** Opening Record set block **

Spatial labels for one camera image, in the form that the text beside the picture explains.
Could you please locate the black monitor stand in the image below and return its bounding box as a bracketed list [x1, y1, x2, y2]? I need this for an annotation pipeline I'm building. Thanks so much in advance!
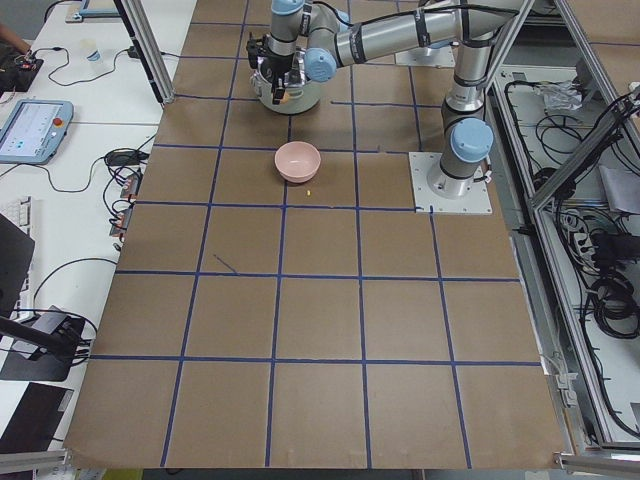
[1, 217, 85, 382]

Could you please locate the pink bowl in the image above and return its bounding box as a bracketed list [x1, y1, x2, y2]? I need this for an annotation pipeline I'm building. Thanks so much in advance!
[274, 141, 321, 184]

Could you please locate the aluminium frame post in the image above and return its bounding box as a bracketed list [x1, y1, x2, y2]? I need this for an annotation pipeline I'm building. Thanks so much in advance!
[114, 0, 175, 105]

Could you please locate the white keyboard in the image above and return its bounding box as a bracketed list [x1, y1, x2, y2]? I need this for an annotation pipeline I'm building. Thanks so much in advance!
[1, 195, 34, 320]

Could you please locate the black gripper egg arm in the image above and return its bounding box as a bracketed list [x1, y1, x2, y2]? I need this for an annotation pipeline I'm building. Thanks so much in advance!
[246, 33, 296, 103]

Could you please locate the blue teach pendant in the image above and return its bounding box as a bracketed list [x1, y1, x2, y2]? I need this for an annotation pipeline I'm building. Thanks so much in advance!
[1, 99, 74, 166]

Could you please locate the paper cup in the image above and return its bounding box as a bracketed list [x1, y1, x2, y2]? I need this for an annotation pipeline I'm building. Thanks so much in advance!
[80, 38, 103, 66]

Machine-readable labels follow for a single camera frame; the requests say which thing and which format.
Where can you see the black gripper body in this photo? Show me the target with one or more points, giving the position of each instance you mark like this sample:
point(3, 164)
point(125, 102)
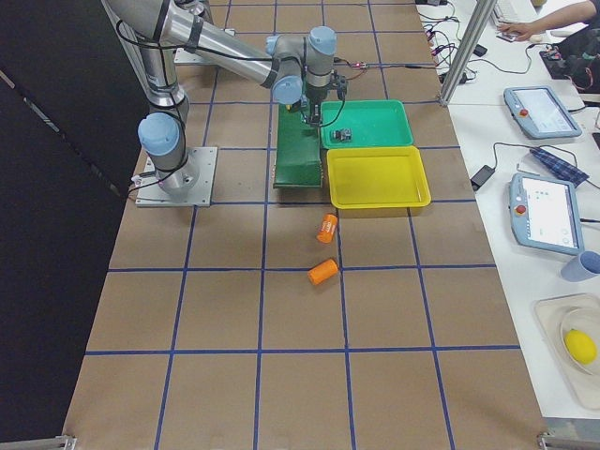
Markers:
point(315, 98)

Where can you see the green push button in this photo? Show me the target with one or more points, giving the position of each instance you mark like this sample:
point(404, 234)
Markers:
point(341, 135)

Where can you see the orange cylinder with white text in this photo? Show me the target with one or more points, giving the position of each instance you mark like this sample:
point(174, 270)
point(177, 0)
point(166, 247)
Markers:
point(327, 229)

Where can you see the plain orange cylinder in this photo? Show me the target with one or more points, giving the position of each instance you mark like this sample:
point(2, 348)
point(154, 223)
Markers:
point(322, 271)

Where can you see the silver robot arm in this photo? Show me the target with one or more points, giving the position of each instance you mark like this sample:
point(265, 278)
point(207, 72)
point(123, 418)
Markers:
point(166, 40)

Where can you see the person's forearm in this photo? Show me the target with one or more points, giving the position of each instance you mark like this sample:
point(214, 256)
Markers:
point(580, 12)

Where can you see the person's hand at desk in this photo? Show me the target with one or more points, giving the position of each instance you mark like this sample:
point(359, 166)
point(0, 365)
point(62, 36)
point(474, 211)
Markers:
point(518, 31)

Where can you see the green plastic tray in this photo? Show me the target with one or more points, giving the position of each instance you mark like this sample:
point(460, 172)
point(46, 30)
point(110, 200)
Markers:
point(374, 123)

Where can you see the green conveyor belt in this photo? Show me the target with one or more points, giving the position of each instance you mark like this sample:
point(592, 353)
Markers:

** Closing Record set block **
** Opening Record set block **

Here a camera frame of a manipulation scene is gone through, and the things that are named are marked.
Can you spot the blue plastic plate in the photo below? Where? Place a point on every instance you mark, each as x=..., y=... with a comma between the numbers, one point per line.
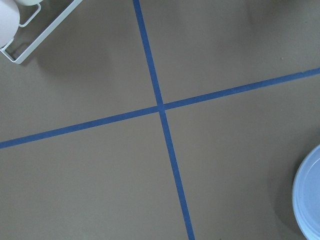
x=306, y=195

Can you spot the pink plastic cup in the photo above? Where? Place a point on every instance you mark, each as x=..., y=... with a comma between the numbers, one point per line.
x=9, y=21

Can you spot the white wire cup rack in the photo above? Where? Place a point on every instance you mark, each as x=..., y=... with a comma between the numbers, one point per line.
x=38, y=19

** Closing Record set block **

What to do — Looking at the data above, count each line that holds the word "text" and report the count alone.

Answer space — 2